Table 5. End-user testing and refinement–cycle 2.
IDaRepresentative SLPb feedbackCategory
I02-002Ability to add notes to an assessment result. It should be possible to comment on patient behavior (eg, “struggled with breath here”).Feature
I01-013Inclusion of voice-quality indices (eg, CPPSc and AVQId) was suggested to provide additional clinical insight.Feature
I01-004Playback of the analyzed audio directly from the Results page was requested to allow comparison between perceived audio and computed metrics.Feature
I01-005Ability to listen to the uploaded audio on the Results page was requested, especially to review the alignment between the reference text and the transcriptionFeature

a ID: feedback identifier.

bSLP: speech and language pathologist.

cCPPS: Cepstral Peak Prominence.

dAVQI: Acoustic Voice Quality Index.

Summary of Results

Across all 3 substudies, the iSpeak prototype demonstrated promising performance and usability. The pilot validation confirmed that ASR achieved accuracy comparable to or greater than that of untrained human listeners across varying severities of dysarthria. Both usability cycles with SLPs yielded excellent SUS scores (>88), with cycle 2 reaching a mean of 91.7 (SD 4.1) after refinement. Core workflows were consistently rated highly, and feedback evolved from identifying technical issues in cycle 1 to requesting advanced analytical features in cycle 2. Together, these results indicate that the system is both usable and potentially clinically relevant, with future development focused on enhanced analytic capabilities and broader validation.


Principal Findings

This study evaluated a web-based application designed to support SLPs in assessing dysarthric speech in patients with poststroke. Developed using a user-centered design framework in accordance with the International Organization for Standardization (ISO) 9241‐210, the prototype integrates ASR and acoustic analysis into a clinical dashboard. A pilot validation compared ASR with lay listeners, followed by 2 iterative usability cycles with SLPs. The findings demonstrate that ASR can approximate human performance in intelligibility assessment and that the application was consistently rated as highly usable, with SUS scores above 85 in both cycles. Feedback confirmed the value of automatic intelligibility scoring and acoustic analysis while identifying priorities for further development.

Preliminary Testing

The pilot validation provided initial evidence of how ASR compares with human listeners on dysarthric speech. Across tasks, word lists produced higher WERs than sentence lists, reflecting the contextual advantage of sentences [27]. Importantly, lay listeners were not native English speakers, which may have introduced bias, as subtle dysarthric articulations could be more difficult to interpret for nonnative listeners [40]. This may have led to an underestimation of intelligibility relative to trained or native listeners [41].
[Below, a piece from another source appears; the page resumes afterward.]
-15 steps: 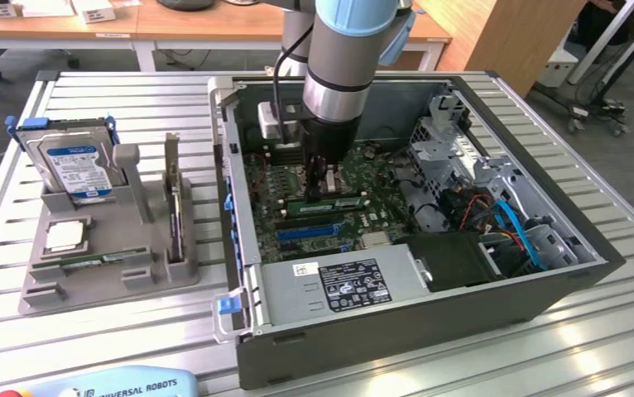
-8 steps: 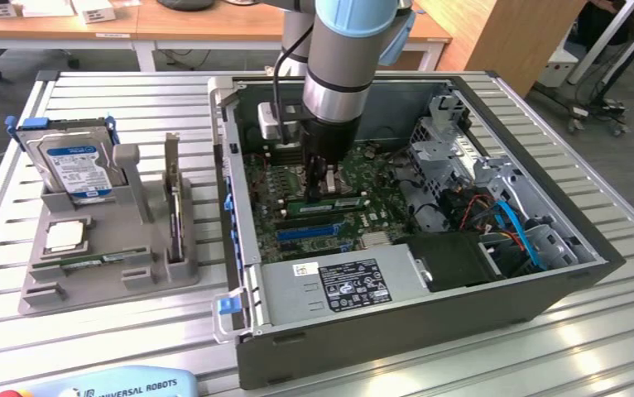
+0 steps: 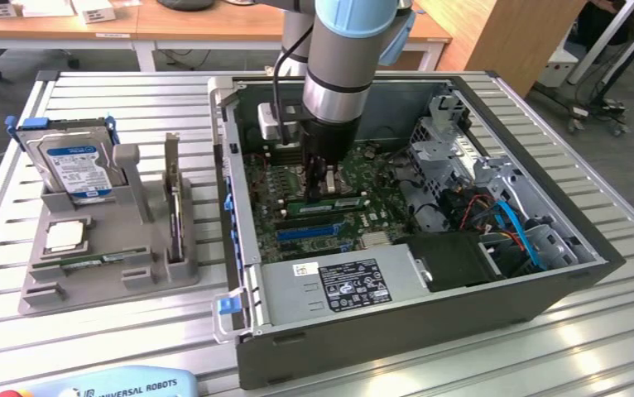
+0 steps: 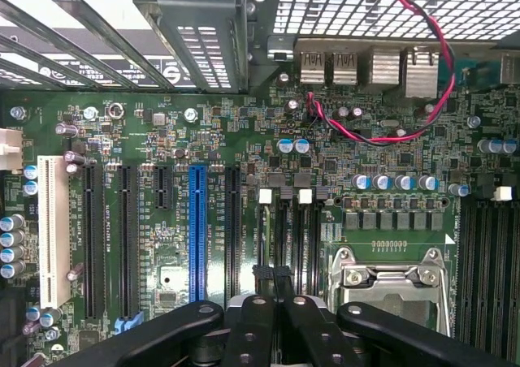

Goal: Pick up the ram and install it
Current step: 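Press down the ram until it locks into place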

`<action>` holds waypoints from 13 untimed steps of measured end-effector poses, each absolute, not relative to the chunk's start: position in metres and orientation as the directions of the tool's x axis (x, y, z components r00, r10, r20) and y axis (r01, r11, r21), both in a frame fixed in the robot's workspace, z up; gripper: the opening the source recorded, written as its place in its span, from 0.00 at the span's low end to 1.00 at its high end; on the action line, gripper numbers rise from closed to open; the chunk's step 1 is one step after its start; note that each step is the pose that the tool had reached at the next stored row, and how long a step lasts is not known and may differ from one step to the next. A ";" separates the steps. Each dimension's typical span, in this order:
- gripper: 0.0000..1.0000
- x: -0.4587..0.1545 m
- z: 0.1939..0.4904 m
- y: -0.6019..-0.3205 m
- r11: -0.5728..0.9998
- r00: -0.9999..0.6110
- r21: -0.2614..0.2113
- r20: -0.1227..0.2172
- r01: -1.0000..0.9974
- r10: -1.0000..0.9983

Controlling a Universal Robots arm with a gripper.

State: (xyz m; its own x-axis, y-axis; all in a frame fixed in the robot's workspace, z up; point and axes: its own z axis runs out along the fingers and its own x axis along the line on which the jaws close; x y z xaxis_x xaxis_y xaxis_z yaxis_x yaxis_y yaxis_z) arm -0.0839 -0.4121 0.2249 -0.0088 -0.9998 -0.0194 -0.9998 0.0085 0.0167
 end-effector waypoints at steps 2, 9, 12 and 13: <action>0.10 -0.084 0.224 -0.412 0.008 -0.009 0.017 -0.019 -1.000 -1.000; 0.10 -0.084 0.224 -0.412 0.008 -0.009 0.017 -0.019 -1.000 -1.000; 0.10 -0.084 0.224 -0.412 0.008 -0.009 0.017 -0.019 -1.000 -1.000; 0.10 -0.084 0.223 -0.412 0.008 -0.009 0.017 -0.020 -1.000 -1.000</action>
State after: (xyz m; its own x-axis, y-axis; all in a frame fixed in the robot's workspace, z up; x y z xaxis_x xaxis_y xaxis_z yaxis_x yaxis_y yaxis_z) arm -0.0839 -0.4122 0.2233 -0.0088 -0.9998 -0.0195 -0.9998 0.0085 0.0165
Patient-level differences were evident. For “Patient 001,” ASR outperformed most lay listeners across tasks, suggesting that the system could handle this speech relatively well. For “Patient 003,” ASR performance was competitive, especially in the sentences task. “Patient 002” posed the greatest challenge: lay listeners showed high variability in WERs for the word task, and ASR performed worse than all listeners in the sentences task. These findings highlight how severity and individual variability in dysarthria strongly affect ASR performance [27,40,41].

Although Whisper achieves state-of-the-art performance on typical speech, its accuracy declines with dysarthric input. Stroke-related dysarthria alters pronunciation, speech rate, and voice quality in diverse ways. Because such data are underrepresented in training corpora, ASR robustness remains limited [32,41,42]. Nonetheless, pilot results indicate that Whisper can sometimes match or surpass untrained human listeners, suggesting promise as a baseline for automatic intelligibility scoring. Similar findings are reported in recent validation efforts of automatic intelligibility measures for motor speech disorders [43]. Future validation with larger patient cohorts and SLP raters is needed to confirm these observations.
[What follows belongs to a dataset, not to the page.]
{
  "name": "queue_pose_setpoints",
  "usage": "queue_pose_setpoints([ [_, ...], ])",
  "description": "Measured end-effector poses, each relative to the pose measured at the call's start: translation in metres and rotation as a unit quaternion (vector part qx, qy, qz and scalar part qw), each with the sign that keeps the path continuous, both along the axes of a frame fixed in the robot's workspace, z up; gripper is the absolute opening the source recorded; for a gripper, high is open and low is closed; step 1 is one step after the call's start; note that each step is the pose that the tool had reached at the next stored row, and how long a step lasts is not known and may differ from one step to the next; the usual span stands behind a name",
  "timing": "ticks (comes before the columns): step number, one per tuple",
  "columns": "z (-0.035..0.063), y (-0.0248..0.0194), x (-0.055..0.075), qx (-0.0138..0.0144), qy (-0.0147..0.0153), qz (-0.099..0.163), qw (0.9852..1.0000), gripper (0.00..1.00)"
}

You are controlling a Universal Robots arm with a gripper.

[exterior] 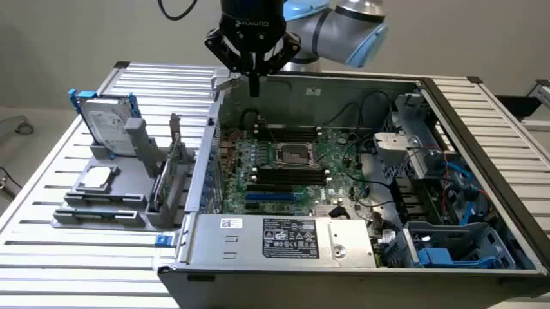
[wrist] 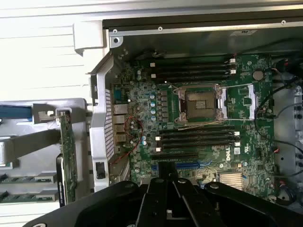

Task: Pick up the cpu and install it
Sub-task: 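Reach for the cpu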

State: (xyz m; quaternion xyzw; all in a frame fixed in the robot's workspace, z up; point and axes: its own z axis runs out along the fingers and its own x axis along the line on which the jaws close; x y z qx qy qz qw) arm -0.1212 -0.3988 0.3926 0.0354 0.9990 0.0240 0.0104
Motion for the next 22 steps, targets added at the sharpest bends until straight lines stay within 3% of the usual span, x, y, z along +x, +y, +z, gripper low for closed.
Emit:
queue_pose_setpoints([
  [9,0.0001,0.0,0.0,0.0001,0.0013,0.0,1.0,0.11],
  [22,-0.0057,0.0112,-0.058,0.0011,0.0023,0.0,1.0,0.11],
])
End-User Testing and Refinement–Cycle 1

The first usability cycle demonstrated that the prototype was already perceived as highly usable. The mean SUS score of 88.4 (SD 4.6) falls in the “excellent” range, confirming that the design was well-adapted to SLPs’ needs [44]. Importantly, the application was tested both in clinical and home environments, as well as across different browsers, indicating technical robustness in varied contexts of use.
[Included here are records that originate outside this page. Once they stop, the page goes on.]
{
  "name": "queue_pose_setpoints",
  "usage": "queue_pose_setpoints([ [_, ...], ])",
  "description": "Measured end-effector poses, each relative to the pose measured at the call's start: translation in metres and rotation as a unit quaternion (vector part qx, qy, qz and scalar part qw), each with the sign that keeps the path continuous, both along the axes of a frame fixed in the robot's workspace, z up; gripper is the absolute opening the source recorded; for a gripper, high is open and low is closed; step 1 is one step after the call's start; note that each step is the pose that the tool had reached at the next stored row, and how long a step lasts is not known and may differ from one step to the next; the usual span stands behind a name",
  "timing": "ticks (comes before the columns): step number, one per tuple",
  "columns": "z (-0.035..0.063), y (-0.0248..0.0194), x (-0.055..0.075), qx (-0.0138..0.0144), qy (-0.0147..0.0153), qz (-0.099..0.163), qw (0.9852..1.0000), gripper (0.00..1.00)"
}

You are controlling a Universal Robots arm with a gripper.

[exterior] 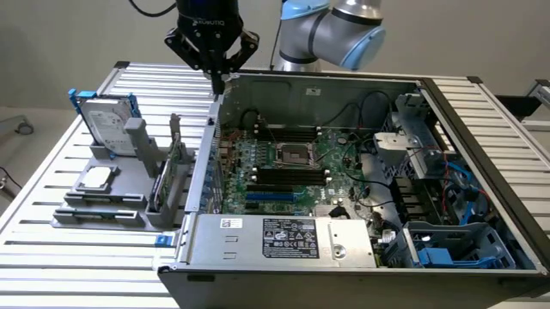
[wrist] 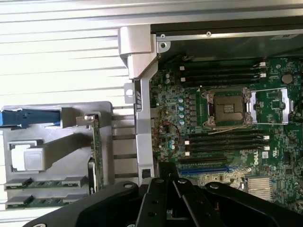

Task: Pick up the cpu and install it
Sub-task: 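Reach for the cpu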

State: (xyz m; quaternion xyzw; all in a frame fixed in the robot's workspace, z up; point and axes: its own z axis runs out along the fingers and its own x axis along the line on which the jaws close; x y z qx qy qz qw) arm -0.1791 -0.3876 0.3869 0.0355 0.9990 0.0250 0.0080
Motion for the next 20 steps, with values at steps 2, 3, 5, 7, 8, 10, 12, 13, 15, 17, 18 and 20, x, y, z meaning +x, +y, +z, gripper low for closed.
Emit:
queue_pose_setpoints([
  [2,-0.0015,0.0019,-0.009,0.0,0.0,0.0,1.0,0.11],
  [3,-0.0024,0.0029,-0.013,0.0,0.0,0.0,1.0,0.11],
  [5,-0.004,0.0049,-0.023,0.0,0.0,0.0,1.0,0.11],
  [7,-0.0056,0.0068,-0.032,0.0,0.0,0.0,1.0,0.11],
  [8,-0.0063,0.0077,-0.036,0.0,0.0,0.0,1.0,0.11],
  [10,-0.0078,0.0096,-0.045,0.0,0.0,0.0,1.0,0.11],
  [12,-0.0094,0.0115,-0.055,0.0,0.0,0.0,1.0,0.11],
  [13,-0.0102,0.0125,-0.059,0.0,0.0,0.0,1.0,0.11],
  [15,-0.0116,0.0143,-0.068,0.0,0.0,0.0,1.0,0.11],
  [17,-0.013,0.0162,-0.077,0.0,0.0,0.0,1.0,0.11],
  [18,-0.0136,0.0171,-0.082,0.0,0.0,0.0,1.0,0.11],
  [20,-0.0149,0.0188,-0.091,0.0,0.0,0.0,1.0,0.11],
])
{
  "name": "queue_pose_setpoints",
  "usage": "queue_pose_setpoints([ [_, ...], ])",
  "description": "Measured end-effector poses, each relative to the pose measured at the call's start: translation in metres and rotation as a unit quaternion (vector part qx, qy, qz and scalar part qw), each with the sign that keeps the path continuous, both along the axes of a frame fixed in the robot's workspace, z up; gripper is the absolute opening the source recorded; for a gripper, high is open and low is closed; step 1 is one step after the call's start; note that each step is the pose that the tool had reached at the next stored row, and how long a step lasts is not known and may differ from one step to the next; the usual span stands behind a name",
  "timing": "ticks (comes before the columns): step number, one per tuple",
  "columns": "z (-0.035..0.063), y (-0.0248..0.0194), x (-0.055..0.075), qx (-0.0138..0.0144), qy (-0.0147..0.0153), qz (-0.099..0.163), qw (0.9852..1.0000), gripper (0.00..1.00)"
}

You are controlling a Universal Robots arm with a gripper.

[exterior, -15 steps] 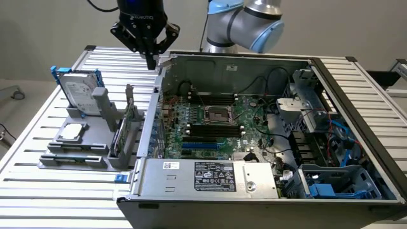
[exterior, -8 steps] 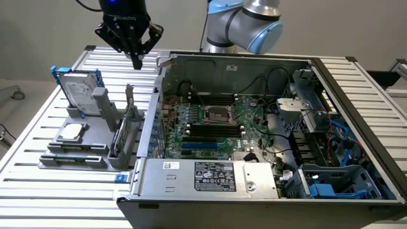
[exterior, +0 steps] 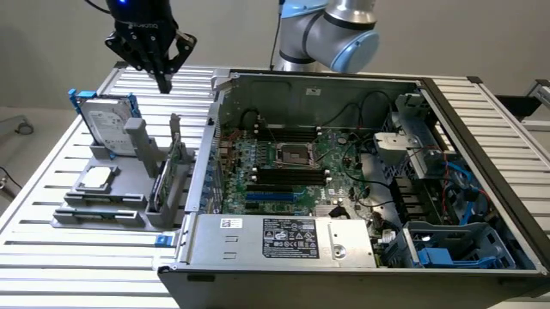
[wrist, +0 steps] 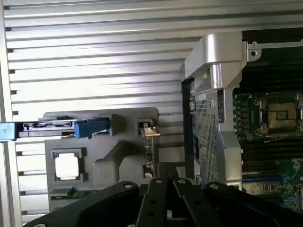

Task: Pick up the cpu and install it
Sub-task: 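Reach for the cpu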

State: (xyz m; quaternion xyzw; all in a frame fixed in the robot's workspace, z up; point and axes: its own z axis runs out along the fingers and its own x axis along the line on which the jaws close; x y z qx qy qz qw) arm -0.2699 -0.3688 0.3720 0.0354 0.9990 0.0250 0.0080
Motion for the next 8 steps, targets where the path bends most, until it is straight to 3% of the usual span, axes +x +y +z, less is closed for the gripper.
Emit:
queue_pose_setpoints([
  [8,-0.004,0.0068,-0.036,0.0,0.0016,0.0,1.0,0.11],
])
Survey ratings averaged 4.26/5. Core workflow elements—navigation, uploading, segment selection, and processing time—scored above 4.5, and visual design was rated highest (mean 4.88, SD 0.35). These results align with reviews of existing speech therapy apps, which similarly show that visual design and general usability are often rated highly while output clarity (such as the accuracy of automated scores or error highlighting) tends to receive more mixed feedback [38,45].

Three items scored lower: perceived accuracy of the intelligibility score (mean 3.13, SD 1.25), phoneme-level error highlighting (mean 3.88, SD 1.25), and meeting expectations (mean 3.88, SD 1.13). These reflected a technical alignment bug in this prototype version, which caused intelligibility scores and error highlights to miss clearly spoken words. This limitation directly influenced perceptions of accuracy, a pattern also reported in empirical studies of online SLP tools, where users frequently note misalignments or ambiguous output explanations [39].

Open feedback aligned with these quantitative findings. Fixes focused on reliability (eg, failed uploads and region shifting). Usability improvements included clearer terminology, simultaneous listening and transcription, and visible time markers. Feature requests suggested phonetic equivalence in scoring and pause analysis. Similar issues of clinician-perceived usability and workflow integration have been noted in broader reviews of automated speech therapy tools [45,46]. Fourteen priority fixes and improvements were implemented for cycle 2, balancing feasibility with the need to proceed rapidly to the next evaluation.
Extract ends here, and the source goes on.